Jorge Mandujano
A María de Lourdes Than
En mi pueblo (Jiquipilas, Chiapas) sólo había de dos para quienes volvían de la milpa por las tardes: jugar basquetbol o tocar la marimba. Así surgieron incontables campeones encestadores y virtuosos marimberos, que no marimbistas. Porque, para quienes aprendimos “de oído” a sacarle brillo a los tan sonoros lienzos de hormiguillo, no existían las aulas para el aprendizaje profesional de la ejecución del tan maravilloso, icónico instrumento que, sin ir más lejos, nos confiere plena identidad como chiapanecos.
Luego entonces, la diferencia que trazamos siempre fue que los marimbistas eran los egresados de escuelas de música, conservatorios y —en consecuencia— contaban con toda la parafernalia pautada para erigirse en concertistas.

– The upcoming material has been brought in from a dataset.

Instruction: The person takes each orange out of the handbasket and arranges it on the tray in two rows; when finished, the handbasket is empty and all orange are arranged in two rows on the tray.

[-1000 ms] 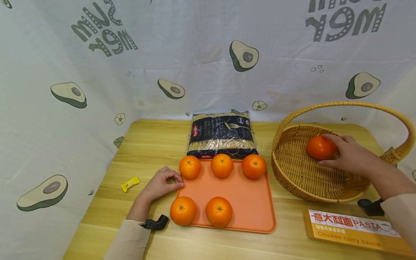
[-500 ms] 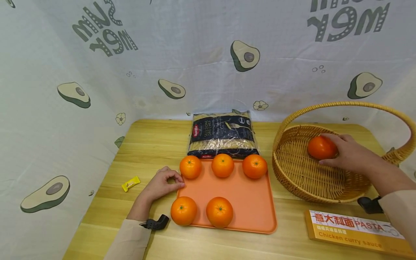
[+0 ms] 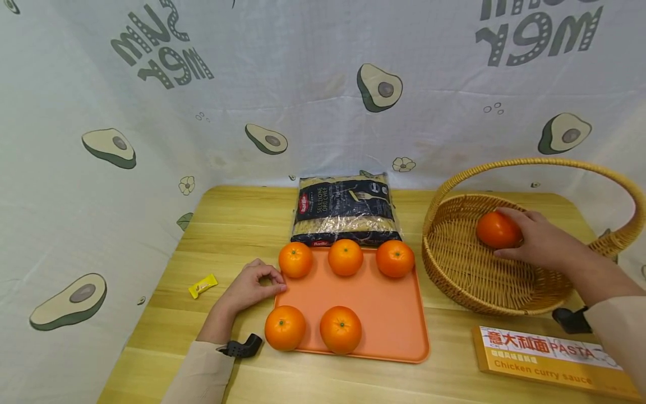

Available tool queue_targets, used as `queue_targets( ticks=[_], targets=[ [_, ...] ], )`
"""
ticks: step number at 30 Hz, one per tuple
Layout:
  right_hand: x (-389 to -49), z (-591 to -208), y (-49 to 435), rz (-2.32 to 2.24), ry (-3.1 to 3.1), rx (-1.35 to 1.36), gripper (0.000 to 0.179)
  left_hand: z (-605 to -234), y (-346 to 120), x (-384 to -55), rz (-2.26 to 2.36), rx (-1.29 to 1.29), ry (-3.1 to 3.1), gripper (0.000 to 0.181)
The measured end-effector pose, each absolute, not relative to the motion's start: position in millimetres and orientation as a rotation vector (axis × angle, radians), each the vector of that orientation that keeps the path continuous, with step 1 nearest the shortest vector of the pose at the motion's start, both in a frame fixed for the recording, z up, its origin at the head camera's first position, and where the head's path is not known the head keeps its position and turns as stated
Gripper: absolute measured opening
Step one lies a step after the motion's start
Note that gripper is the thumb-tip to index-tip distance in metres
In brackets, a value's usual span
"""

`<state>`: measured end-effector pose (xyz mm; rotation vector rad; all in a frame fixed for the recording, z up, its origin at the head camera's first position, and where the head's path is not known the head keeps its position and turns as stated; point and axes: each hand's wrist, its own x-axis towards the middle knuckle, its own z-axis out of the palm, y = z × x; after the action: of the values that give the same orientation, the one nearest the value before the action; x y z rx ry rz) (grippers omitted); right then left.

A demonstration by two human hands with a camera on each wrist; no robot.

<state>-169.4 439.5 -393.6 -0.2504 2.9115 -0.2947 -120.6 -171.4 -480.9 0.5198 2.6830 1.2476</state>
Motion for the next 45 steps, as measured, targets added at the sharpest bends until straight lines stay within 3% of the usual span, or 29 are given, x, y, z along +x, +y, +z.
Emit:
queue_targets(
  ticks=[18, 45],
  targets=[
    [-165.2, -399.3, 436.3, -0.272, 3.016, -0.25, 0.086, -483.7, -172.1, -120.2, 1.244, 0.53, 2.679, 0.01],
    [-146.7, -380.5, 400.8, -0.494, 3.14, -0.447, 0.083, -485.1, -171.7, -121.5, 1.245, 0.518, 2.686, 0.01]
  ],
)
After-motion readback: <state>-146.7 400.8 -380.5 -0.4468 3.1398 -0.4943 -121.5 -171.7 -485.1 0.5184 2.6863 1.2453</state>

Mientras que para quienes lográbamos esconder las imprecisiones que conlleva la madera, con la complicidad de los invisibles duendes que habitan entre una tecla y otra para lograr los semitonos, nos bastaba para que la abuela nos aplaudiera en casa o la gente bailara con nuestras piezas en las plazas o —ya en última instancia— en el terreno azul de su corazón.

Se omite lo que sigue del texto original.